In the penthouse, it’s Alfred who ushers Gordon straight towards the bedroom. Who shuts the door behind him.

Every nerve in Bruce’s body is screaming with the desire to tear the door off the hinges and take back his omega. Given his upper body strength and the skills honed by years of tactical aggression, this is no idle threat.

To combat his own nature, he goes outside. Stands on the balcony and stares at the skyline in the night.

It’s all too easy to think of years gone by. Some of them so far back that he barely remembers himself except in flashes of too many nights studying and too much anger against the world. For the rest of it, he thinks of standing on the point of Wayne Tower, so very high above his city, and then jumping into freefall before spreading his wings.

Thinks about the signal that he still sees up there in the night sky, and the eight good months he spent with that signal as his focal point. His axis. And not for the light it shone into the dark but for what it meant when he answered it.

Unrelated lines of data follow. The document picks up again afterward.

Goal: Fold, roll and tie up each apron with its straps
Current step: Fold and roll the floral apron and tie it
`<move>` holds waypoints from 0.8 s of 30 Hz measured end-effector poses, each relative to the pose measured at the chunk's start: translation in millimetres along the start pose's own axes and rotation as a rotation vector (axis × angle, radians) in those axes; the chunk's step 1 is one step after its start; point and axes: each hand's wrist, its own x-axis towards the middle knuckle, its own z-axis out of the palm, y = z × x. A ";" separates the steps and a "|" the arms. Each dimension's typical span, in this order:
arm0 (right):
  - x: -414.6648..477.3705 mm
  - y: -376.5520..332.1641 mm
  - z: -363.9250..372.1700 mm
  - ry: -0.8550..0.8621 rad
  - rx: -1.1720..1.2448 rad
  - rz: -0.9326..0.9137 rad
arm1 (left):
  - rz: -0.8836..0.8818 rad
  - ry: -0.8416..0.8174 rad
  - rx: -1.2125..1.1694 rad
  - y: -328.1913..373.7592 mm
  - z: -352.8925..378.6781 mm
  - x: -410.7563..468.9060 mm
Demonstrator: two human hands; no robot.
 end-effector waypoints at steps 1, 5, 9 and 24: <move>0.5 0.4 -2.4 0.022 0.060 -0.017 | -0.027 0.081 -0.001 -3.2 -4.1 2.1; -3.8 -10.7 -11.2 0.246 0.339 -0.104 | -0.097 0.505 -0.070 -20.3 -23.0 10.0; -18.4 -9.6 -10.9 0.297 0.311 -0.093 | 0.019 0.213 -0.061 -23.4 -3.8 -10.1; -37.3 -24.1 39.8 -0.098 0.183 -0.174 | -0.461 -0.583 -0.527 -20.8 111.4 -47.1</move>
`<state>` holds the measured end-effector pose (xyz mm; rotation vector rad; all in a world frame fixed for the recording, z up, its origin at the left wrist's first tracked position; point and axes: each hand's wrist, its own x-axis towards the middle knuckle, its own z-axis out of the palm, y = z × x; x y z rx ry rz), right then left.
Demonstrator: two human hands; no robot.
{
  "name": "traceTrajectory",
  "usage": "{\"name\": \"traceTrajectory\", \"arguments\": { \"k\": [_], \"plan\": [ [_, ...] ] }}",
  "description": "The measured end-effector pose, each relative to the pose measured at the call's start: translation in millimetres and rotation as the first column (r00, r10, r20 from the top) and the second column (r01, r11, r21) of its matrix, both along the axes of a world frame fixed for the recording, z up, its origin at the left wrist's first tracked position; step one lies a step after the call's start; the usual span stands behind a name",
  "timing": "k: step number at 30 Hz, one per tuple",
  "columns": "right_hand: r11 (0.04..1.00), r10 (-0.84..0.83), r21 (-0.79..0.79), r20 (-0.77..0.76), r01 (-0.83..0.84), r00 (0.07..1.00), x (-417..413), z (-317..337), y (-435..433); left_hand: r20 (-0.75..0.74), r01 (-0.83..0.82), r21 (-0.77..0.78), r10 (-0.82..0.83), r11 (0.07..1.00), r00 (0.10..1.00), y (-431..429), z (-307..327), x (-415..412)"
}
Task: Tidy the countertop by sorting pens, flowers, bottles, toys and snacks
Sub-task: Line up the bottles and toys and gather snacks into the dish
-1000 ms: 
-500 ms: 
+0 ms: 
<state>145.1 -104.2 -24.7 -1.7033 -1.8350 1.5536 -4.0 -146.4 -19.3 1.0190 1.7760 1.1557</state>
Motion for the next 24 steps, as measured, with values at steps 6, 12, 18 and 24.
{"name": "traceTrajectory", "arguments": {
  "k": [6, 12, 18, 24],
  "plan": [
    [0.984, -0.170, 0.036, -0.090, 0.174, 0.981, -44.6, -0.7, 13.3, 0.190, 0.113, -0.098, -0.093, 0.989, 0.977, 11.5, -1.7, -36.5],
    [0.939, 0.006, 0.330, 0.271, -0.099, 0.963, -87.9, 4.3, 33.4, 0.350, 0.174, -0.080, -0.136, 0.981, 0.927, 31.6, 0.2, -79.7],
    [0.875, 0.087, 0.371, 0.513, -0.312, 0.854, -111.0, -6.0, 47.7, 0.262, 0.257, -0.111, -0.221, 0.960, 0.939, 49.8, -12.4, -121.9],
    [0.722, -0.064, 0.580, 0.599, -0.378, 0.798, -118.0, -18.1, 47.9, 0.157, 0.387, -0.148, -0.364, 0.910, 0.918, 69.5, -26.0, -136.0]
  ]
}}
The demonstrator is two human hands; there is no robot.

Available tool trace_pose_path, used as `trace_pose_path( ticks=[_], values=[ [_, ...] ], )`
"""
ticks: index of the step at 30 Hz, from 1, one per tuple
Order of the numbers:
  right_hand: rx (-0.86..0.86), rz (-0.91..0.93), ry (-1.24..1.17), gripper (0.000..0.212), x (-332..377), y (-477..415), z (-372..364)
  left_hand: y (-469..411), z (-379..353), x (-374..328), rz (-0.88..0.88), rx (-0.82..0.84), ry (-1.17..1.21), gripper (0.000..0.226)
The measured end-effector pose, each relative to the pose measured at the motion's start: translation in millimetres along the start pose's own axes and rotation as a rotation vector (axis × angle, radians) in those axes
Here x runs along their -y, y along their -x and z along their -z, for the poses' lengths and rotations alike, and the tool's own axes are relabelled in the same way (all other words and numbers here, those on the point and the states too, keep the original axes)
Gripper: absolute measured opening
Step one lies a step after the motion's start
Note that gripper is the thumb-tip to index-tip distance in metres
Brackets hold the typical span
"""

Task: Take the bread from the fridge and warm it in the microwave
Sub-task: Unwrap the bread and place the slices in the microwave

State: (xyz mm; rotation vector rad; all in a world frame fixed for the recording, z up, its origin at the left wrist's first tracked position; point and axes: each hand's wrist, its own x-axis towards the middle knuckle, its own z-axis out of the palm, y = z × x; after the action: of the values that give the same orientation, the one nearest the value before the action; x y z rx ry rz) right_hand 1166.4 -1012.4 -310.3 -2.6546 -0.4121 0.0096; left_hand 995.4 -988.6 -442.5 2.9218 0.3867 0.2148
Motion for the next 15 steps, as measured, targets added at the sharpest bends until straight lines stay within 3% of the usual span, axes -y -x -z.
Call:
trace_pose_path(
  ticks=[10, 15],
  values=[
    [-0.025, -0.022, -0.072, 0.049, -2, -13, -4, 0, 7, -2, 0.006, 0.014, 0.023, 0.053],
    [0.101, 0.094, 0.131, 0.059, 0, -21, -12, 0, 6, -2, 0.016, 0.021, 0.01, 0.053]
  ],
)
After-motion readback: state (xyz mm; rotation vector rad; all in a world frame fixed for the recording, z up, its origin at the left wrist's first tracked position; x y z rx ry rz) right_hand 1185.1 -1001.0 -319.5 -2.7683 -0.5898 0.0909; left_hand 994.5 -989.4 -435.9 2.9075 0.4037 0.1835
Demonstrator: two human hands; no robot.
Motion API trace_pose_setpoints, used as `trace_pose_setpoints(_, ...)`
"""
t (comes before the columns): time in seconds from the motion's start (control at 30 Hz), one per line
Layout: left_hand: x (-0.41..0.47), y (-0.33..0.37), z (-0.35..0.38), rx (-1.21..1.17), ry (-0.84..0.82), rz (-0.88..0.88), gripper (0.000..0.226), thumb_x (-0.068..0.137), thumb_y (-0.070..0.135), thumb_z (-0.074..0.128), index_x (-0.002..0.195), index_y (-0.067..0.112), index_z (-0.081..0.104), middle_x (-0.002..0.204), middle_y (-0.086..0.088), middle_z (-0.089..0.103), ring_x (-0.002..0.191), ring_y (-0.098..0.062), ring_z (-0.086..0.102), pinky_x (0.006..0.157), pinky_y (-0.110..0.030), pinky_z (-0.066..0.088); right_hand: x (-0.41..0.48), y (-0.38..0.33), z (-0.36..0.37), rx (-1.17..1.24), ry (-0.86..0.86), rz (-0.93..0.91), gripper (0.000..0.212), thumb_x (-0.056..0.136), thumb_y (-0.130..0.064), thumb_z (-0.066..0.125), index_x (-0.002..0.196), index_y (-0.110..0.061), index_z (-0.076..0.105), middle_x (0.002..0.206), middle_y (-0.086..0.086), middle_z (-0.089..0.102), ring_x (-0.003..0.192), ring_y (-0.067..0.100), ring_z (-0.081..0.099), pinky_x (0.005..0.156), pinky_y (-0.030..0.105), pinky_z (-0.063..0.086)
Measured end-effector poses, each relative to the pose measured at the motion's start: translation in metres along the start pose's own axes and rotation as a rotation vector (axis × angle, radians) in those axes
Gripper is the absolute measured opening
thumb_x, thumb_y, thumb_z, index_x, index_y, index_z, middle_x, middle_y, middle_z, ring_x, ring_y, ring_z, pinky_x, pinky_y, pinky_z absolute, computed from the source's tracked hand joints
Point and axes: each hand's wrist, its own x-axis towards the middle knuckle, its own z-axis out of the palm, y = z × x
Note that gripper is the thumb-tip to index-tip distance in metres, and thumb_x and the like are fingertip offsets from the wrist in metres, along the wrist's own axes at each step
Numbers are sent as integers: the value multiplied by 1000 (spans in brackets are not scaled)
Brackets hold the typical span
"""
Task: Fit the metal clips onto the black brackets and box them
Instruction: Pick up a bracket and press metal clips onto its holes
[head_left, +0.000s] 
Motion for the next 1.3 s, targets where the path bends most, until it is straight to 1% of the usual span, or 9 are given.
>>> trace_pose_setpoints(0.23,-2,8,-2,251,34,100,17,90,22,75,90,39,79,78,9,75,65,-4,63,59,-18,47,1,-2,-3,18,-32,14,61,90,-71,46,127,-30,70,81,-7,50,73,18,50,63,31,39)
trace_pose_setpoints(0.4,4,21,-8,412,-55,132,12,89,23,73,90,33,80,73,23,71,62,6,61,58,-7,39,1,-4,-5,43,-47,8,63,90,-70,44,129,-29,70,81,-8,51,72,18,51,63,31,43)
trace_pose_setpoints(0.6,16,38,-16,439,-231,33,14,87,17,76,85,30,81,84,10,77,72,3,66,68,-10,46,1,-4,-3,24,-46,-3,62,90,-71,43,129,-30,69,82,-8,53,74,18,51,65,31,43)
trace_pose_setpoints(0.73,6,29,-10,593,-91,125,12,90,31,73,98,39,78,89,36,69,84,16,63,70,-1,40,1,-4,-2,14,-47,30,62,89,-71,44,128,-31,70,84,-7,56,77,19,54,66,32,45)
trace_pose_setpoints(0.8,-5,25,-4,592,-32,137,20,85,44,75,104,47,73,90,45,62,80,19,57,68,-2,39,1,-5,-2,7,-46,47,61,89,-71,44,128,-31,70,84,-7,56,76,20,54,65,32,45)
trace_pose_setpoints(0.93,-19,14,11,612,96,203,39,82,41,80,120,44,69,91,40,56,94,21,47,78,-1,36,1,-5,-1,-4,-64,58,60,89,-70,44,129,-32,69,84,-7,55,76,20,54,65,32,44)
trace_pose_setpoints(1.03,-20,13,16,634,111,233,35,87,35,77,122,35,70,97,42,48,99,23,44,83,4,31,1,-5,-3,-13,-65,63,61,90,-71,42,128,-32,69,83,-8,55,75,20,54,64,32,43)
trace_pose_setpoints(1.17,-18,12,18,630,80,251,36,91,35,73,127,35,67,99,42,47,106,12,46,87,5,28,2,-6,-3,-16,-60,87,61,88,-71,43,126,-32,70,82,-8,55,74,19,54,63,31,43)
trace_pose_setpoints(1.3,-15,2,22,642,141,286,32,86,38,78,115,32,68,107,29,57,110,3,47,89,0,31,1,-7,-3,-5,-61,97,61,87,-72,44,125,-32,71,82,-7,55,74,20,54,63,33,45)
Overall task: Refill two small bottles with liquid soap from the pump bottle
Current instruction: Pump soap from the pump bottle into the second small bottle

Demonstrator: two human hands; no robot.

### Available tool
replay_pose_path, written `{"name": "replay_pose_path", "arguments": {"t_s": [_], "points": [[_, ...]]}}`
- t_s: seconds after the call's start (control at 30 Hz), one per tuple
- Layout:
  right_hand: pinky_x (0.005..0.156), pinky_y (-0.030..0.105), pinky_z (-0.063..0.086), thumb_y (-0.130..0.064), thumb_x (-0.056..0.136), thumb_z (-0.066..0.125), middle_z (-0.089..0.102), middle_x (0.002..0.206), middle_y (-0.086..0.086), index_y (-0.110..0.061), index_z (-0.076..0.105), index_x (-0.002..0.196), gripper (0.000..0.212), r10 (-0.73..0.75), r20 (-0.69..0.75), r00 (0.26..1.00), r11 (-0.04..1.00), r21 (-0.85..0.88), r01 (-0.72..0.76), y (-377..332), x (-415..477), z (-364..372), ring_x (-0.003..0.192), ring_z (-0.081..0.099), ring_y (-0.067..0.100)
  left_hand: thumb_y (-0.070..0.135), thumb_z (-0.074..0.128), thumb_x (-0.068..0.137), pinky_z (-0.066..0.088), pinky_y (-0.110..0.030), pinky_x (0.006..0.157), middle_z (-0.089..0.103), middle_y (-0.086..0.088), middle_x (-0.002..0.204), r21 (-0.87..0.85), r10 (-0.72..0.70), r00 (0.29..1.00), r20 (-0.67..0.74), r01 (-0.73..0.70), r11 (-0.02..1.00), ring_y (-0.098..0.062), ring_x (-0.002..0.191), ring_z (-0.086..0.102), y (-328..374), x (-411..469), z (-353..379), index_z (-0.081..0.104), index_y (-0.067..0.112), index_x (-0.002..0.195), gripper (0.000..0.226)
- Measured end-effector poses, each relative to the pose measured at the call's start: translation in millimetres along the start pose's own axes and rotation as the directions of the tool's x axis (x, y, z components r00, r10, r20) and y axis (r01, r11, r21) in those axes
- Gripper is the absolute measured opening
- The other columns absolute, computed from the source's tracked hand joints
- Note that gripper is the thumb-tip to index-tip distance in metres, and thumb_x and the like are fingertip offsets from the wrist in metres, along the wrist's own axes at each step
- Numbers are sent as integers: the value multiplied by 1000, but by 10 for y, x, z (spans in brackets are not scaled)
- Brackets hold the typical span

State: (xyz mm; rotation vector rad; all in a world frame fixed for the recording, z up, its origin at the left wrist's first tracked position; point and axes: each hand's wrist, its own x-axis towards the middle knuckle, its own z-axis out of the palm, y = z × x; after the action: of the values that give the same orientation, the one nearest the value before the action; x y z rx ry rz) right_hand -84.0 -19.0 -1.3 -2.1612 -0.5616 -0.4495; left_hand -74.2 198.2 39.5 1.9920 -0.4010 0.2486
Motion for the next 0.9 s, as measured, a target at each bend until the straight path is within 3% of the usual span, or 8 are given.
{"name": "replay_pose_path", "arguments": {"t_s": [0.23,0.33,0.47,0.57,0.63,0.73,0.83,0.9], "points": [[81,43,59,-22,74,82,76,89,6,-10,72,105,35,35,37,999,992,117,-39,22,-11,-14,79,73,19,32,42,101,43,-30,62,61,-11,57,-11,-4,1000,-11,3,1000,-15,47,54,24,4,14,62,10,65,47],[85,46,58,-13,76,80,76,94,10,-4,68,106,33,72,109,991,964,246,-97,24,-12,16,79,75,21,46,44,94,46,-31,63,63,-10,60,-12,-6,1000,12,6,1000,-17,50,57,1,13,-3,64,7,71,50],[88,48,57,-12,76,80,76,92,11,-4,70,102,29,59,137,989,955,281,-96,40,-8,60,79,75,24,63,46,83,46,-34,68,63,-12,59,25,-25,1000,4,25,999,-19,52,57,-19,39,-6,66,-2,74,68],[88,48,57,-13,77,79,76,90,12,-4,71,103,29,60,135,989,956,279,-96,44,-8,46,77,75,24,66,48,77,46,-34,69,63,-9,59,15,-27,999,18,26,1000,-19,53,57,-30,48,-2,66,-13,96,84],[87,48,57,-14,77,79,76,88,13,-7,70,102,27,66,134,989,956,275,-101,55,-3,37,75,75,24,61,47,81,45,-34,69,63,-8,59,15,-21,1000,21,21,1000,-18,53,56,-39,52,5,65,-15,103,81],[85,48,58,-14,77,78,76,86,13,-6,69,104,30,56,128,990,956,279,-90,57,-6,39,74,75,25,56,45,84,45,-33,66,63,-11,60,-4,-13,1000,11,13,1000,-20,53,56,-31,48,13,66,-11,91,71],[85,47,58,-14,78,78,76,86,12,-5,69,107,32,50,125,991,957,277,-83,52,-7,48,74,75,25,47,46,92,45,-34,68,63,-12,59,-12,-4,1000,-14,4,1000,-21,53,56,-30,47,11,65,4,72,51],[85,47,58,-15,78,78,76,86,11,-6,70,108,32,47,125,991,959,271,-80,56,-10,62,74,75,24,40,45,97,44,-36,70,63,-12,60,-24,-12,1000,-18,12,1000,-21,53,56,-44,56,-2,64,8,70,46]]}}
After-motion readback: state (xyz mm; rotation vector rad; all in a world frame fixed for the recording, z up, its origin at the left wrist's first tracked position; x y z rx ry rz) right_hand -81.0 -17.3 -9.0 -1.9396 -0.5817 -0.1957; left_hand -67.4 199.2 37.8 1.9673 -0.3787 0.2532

He thinks about the people he’s loved and lost. His parents, Tommy, Henri, Rachel, Selina. Four of them are dead; two of them are merely lost by distance and inclination. He still has Alfred. And he has Jim.

These days Jim lights the Bat signal and another man in a modified suit answers the call. His relationship with what the symbol represents is over.

These days, Bruce Wayne only has one mask, and he walks with a cane that isn’t for show.

He hates the cane.

He hates the weakness of his body when his mind is still out there, freefalling into the night before the sheer joy of spreading his wings. His mind can fight but his body is broken and that, now, is what defines him.

No longer a symbol, just himself.

And therefore no more use to the man who is occupying his spare room.

He tries not to imagine what is going on in there. Tries not to imagine how calm and soothing Alfred can be, how bewildered and ashamed Gordon must feel. Tries not to imagine if Gordon will shower to cool down, water smoothing down flushed skin and catching in chest hair going silver with the years, and the little creases of life and living and a body used as a tool rather than an ornament. Tries not to imagine the water running down the dip of the backbone, curving over Gordon’s ass and thighs and if an omega is aroused for as long as Gordon has been, hell, he’d be slick between the legs by now. Body readying itself, aching to be stretched and filled.

He tries not to imagine Gordon’s work-worn, beautifully formed hand reaching around to wash himself. Maybe so aroused that he’ll use his fingers the way he’d alluded to in the parking bay.

He groans and clutches the parapet with both hands. Squeezes until the bones protest.

But no. Gordon won’t. This is a man who can’t admit to owning a dildo. Knowing Alfred’s outside the door, he won’t fuck himself open with his fingers.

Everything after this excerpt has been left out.